Not just your diet. Your DNA.

Ancient Andeans didn’t just farm the tuber. They evolved to eat it. Specifically, to break down the starch hiding inside it. And the proof? It’s sitting in their spit.

A new study, led by teams at UCLA and the University of Buffalo, shows that domesticating the potato acted as a fierce filter on human evolution. We’re talking 6,000 or even 10,000 year ago. That’s when the shift happened. That’s when nature started rewarding people with more copies of a specific gene called AMY1.

Published in Nature Communications, the findings are blunt. Indigenous people in the Andes today hold the record for the highest copy number of this gene in any human group studied.

So, what does AMY1 actually do?

It controls the production of amylase, an enzyme found in saliva. Think of amylase as the first stage of digestion. It attacks starch before food even hits your stomach. More gene copies mean more enzyme. More enzyme means better digestion of starch.

Abigail Bigham, an anthropology associate professor at UCLA, explains it simply. People with higher AMY1 counts process starch more efficiently. Period.

Bigham’s team didn’t just guess. They went to Peru. They collected DNA from Quechua speakers living high in the Andes. Then they pitted that genetic data against a massive global database containing thousands of samples from dozens of different populations.

The contrast was stark.

“The high-altitude Andes have always been useful for studying adaptation,” Bigham says. “Usually we look at how bodies handle low oxygen, known as hypoxia.”

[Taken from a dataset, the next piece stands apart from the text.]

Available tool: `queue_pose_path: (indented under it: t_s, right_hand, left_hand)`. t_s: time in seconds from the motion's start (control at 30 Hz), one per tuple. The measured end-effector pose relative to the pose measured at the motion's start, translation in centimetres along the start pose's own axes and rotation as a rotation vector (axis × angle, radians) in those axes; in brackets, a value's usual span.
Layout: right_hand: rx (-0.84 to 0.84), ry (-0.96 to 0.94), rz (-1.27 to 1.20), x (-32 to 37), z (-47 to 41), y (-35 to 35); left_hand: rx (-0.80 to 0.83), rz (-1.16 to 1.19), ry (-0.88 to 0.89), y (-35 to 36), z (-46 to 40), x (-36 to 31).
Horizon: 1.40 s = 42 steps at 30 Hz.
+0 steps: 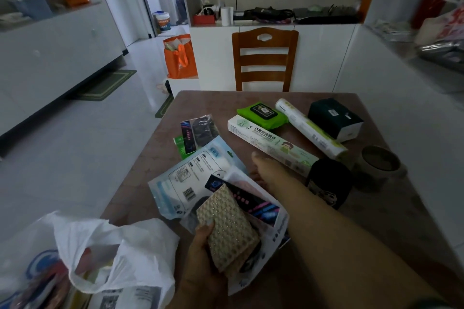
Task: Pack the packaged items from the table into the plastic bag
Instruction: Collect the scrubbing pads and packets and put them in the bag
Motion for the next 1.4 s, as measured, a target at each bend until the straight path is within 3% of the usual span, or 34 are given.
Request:
queue_pose_path:
  t_s: [0.07,0.17,0.23,0.3,0.4,0.47,0.63,0.83,0.93,1.07,1.13,1.2,1.3,1.4]
  right_hand:
    - [-0.005,0.003,0.135,0.3,-1.0,1.6]
    - [0.073,0.119,0.161,-0.1,-1.8,3.9]
    - [0.053,0.086,0.189,-0.2,-2.4,4.5]
    - [0.048,-0.002,0.062,0.5,-2.5,4.7]
    - [0.111,-0.117,-0.339,3.4,-1.3,3.8]
    - [0.117,-0.235,-0.476,6.1,0.7,1.6]
    - [-0.15,-0.573,-0.321,10.5,6.8,-6.5]
    - [-0.108,-0.75,-0.417,9.6,12.5,-13.5]
    - [-0.098,-0.763,-0.628,8.5,13.7,-15.8]
    - [-0.077,-0.727,-0.846,6.7,14.4,-17.0]
    - [-0.128,-0.68,-0.764,5.7,14.3,-16.4]
    - [-0.106,-0.587,-0.638,4.4,13.8,-14.5]
    - [0.055,-0.383,-0.508,2.0,13.0,-10.4]
    - [0.171,-0.238,-0.436,-0.2,13.4,-7.1]
  left_hand:
    - [-0.026,0.005,0.0,-0.3,0.3,0.1]
    - [-0.017,0.029,0.023,-0.4,0.6,-0.1]
    - [-0.033,0.025,0.016,-0.5,0.6,-0.2]
    - [-0.054,0.001,0.004,-0.6,0.5,-0.3]
    - [-0.041,-0.005,0.0,-0.4,0.8,-0.5]
    - [0.001,0.013,0.005,0.0,1.2,-0.5]
    - [0.164,-0.138,0.042,1.0,2.3,-1.7]
    - [0.446,-0.222,0.108,4.8,4.4,-4.9]
    - [0.443,-0.191,0.082,5.5,5.4,-5.6]
    - [0.233,-0.089,0.152,4.2,5.4,-6.2]
    - [0.183,-0.019,0.184,3.4,5.1,-6.8]
    - [0.23,-0.031,0.171,3.4,5.5,-7.2]
    - [0.396,-0.115,0.1,4.6,6.1,-7.2]
    - [0.461,-0.221,0.1,5.2,6.2,-7.2]
Point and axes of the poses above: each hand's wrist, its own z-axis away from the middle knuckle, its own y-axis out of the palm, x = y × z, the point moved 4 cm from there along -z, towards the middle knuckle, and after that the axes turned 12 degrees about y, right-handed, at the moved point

But this time? It’s about diet.

Omer Gokcumen from the University at Buffalo adds context. His earlier work showed humans got their first AMY1 duplication 800,00 years ago. This new data, however, shows a second surge. A rapid spike specifically timed with potato farming in the Andes.

“Biologists have suspected diet changes genetics for a while. But this evidence is unusually strong.”

Nature chisels. It does not build.

Here is how it likely happened.

Long before the first potato sprouted, the ancestors of Andean indigenous groups already varied. Some had a few copies of the AMY1 gene. Some had many. No one changed their DNA by eating potatoes. The DNA was already there, shuffled like cards in a deck.

Potatoes became a staple food around 10,00 years ago Suddenly, carrying many copies became a superpower.

Those with fewer copies struggled to extract energy. They likely had fewer offspring. They faded out. Those with many copies thrived. They survived. They reproduced. The researchers calculated a 1.24% survival or reproductive advantage per generation for people with about ten copies.

Add that up over millennia. The low-copy individuals vanished. Not because they died suddenly. Just because the high-copy carriers filled the demographic space.

“Evolution is chiseling away stone to find a statue. It is not constructing a new building brick by brick,” Gokcumen noted. “The lower copy numbers were eliminated. The high ones remained.”

Today, indigenous Peruvians carry an average of ten copies. Every other population in the study fell two to four copies short. Even the Maya in Mexico, who share deep ancestral ties with Andeans, average only six. The difference? Potatoes.

Was it just a population bottleneck?

One nagging doubt lingered. What about the devastation brought by Europeans in the 16th century? Disease. Violence. Famine. The indigenous population in the Americas collapsed. Could that catastrophe, rather than natural selection over millennia, have accidentally wiped out the people with low AMY1 copies?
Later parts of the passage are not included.